Raesinia, who had to look up slightly to meet the stoop-shouldered doctor’s gaze, gave a careful shrug. “Perhaps, someday. But we have more important things to worry about at the moment. I got a message to come at once-is he all right?”
“His condition has not changed, Your Highness,” Indergast said. “I am sorry to have worried you. It is only that he is awake, and asked to see you.”
Raesinia’s heart gave a weak flop. Her father slept more than he was awake, these days, and sometimes he was delirious with pain and fever. She’d spent many hours at his bedside, holding his hand, but he hadn’t often known she was there.
“I’d better go and see him, then,” she said, “before he falls asleep again.”
“Of course, Your Highness. Pay no mind to me.” He gestured at a huge book, which lay open on the table where he’d been sitting. “I was only paging through a volume of Acheleos that the Grand Bishop was kind enough to lend me, to see if he had anything useful to tell us.”
“And does he?”
“Alas, no. Like all the ancients, he has many theories but very little practical advice.”
“You’ll figure something out. You always have.”
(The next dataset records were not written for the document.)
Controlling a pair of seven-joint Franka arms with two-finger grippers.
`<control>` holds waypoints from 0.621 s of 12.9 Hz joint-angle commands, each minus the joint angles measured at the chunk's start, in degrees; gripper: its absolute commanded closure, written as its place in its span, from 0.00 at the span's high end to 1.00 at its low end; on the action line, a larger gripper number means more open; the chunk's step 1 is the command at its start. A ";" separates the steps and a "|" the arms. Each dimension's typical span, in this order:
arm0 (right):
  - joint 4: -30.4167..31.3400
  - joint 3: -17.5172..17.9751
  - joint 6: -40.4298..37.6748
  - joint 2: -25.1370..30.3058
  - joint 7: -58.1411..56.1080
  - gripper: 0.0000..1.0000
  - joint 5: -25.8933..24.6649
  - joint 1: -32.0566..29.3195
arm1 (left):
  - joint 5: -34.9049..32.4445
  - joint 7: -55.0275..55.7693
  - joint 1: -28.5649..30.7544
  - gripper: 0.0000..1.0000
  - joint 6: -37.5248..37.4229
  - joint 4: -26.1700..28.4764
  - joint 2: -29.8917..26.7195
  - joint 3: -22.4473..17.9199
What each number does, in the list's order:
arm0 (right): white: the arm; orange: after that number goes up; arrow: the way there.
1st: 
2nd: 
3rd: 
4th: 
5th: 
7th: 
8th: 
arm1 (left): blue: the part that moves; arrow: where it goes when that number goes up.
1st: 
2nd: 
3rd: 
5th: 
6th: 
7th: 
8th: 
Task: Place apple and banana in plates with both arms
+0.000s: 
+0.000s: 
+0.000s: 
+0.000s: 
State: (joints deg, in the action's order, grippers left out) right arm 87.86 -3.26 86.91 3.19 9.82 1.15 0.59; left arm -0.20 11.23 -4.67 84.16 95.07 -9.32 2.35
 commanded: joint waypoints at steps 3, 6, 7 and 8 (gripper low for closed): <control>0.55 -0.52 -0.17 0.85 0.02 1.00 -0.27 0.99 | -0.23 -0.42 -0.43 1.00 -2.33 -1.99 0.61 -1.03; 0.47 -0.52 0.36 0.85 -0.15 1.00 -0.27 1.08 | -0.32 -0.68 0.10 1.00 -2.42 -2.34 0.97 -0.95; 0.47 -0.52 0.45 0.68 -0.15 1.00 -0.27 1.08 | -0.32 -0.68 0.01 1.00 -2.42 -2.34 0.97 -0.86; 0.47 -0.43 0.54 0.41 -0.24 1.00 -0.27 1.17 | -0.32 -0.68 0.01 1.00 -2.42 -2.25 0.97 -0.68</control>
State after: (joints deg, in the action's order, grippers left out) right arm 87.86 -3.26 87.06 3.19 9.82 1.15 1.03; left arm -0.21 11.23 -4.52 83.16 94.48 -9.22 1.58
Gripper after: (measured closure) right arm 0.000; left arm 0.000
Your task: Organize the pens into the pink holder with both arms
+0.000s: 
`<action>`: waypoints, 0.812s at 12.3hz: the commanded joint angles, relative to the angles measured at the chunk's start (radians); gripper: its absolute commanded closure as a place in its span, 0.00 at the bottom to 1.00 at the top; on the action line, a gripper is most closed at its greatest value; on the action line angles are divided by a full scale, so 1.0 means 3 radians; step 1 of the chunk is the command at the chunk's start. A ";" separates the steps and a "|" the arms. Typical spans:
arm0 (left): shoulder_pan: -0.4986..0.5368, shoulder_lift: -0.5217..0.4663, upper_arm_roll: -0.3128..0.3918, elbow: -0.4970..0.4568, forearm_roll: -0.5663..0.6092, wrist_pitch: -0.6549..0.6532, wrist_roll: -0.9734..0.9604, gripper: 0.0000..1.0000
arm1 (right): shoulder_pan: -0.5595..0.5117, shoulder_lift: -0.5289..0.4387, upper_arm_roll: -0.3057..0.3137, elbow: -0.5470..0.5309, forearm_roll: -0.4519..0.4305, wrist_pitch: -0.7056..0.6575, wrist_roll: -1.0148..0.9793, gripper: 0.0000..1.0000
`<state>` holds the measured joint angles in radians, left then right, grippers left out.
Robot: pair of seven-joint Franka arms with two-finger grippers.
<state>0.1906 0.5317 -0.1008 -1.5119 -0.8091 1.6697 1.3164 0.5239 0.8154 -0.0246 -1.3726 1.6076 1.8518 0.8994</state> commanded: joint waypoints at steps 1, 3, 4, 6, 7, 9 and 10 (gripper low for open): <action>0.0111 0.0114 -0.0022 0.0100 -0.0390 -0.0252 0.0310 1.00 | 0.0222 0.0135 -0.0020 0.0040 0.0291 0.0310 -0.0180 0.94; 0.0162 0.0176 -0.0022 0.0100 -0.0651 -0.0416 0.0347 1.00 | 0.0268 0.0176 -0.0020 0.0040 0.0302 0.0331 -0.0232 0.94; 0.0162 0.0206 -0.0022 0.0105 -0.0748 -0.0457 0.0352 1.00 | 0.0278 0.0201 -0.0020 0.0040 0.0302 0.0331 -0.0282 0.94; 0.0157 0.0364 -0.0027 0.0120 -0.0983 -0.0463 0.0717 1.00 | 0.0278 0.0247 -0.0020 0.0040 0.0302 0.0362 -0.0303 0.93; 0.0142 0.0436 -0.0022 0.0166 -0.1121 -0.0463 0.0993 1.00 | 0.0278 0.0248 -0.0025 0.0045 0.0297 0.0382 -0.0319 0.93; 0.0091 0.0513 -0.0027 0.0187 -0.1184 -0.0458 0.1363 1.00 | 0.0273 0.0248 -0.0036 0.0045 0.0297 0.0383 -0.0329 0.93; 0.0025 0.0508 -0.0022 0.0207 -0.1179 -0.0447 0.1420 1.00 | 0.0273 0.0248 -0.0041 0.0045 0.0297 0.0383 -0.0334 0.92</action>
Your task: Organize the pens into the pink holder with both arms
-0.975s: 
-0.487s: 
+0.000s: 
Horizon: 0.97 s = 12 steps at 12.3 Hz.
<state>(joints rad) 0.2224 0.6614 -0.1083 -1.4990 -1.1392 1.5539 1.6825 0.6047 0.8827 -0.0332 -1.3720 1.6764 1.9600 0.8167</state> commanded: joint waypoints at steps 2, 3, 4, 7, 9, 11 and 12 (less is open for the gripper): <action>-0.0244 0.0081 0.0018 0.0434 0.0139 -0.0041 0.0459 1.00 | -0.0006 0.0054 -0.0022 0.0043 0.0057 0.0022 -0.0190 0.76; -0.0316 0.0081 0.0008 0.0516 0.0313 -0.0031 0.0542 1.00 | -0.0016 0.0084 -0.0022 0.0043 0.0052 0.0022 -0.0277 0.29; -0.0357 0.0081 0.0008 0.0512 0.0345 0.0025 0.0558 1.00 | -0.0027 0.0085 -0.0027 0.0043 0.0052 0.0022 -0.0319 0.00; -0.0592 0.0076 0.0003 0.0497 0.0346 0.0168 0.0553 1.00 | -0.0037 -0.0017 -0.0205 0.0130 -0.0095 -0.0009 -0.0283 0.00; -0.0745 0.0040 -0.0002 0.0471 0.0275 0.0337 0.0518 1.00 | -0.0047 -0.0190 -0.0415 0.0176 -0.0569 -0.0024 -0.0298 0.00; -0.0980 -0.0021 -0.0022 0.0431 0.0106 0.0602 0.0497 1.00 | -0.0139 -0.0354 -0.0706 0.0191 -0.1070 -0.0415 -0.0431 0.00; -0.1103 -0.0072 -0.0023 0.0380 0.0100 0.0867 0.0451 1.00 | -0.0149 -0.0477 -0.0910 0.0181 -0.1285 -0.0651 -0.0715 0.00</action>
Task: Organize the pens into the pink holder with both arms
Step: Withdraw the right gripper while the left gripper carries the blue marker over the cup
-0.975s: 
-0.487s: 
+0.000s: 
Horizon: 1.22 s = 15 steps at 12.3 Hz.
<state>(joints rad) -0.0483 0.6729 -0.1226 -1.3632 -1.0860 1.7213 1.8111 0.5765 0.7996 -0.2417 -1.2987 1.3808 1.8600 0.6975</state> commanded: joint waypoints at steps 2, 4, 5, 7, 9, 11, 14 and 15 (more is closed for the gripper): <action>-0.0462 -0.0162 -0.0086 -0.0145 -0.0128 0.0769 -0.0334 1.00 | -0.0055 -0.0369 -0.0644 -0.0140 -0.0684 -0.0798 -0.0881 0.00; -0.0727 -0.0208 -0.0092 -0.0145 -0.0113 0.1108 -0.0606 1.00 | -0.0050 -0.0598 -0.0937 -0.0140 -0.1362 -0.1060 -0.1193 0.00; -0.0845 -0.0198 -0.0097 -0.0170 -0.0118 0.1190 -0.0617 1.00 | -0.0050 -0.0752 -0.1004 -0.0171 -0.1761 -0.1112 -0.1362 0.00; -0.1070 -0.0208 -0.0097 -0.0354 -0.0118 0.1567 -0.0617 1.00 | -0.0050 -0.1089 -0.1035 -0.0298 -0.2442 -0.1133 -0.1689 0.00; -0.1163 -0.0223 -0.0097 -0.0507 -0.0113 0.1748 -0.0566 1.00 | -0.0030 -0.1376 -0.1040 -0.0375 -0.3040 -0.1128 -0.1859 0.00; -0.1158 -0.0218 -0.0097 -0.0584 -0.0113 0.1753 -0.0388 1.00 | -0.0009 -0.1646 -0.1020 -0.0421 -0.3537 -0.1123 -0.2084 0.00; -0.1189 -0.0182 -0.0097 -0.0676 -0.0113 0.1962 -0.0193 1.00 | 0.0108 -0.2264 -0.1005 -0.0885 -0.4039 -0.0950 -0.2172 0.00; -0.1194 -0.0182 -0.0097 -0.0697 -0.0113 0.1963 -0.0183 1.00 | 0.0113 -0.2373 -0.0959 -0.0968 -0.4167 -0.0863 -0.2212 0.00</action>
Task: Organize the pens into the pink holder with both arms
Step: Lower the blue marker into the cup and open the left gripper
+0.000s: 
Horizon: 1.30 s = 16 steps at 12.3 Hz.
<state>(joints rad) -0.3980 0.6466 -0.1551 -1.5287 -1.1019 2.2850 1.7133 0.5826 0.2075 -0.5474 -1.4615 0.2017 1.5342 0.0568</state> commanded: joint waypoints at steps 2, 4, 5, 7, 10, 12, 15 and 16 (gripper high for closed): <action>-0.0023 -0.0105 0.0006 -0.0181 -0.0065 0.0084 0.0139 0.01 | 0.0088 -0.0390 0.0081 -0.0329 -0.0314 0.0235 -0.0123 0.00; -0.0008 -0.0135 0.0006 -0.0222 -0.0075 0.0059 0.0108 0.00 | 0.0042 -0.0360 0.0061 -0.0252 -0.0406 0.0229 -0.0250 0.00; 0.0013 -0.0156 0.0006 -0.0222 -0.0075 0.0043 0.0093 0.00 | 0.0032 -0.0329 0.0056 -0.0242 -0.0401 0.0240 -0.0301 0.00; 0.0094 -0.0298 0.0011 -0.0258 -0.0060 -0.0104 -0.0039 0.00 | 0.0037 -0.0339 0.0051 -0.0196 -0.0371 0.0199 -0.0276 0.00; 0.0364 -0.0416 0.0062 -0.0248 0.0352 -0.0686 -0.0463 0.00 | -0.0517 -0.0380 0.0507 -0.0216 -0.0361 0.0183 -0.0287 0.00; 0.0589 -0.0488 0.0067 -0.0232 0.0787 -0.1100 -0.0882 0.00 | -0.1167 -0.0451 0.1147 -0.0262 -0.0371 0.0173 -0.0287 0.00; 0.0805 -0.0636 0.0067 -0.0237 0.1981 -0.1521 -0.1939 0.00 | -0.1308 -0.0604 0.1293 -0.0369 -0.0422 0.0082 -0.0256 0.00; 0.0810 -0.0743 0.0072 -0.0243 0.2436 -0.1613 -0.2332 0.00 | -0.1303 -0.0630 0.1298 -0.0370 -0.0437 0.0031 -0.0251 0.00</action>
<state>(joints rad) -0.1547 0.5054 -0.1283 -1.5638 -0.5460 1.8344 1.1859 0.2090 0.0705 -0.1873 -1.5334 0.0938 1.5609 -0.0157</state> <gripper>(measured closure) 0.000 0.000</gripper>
Doctor-Professor Indergast ran one gnarled hand through his wispy hair. He had been personal physician to her father since before Raesinia had been born. Some at the court wondered why the king needed a foreign doctor to attend him, but Raesinia had come to love the old man. He’d pulled the king back from the brink more than once, when no other doctor at the University would have dared even make the attempt.
“I’m honored by your trust, Your Highness,” he said, but his expression was grave. “I beg you, though, not to place too much faith in my poor skills.” He paused, then added quietly, “Miracles are the department of His Grace the Grand Bishop.”
Raesinia set her lips but said nothing. She gave the old man a nod and swept past him, toward her father’s bedchamber.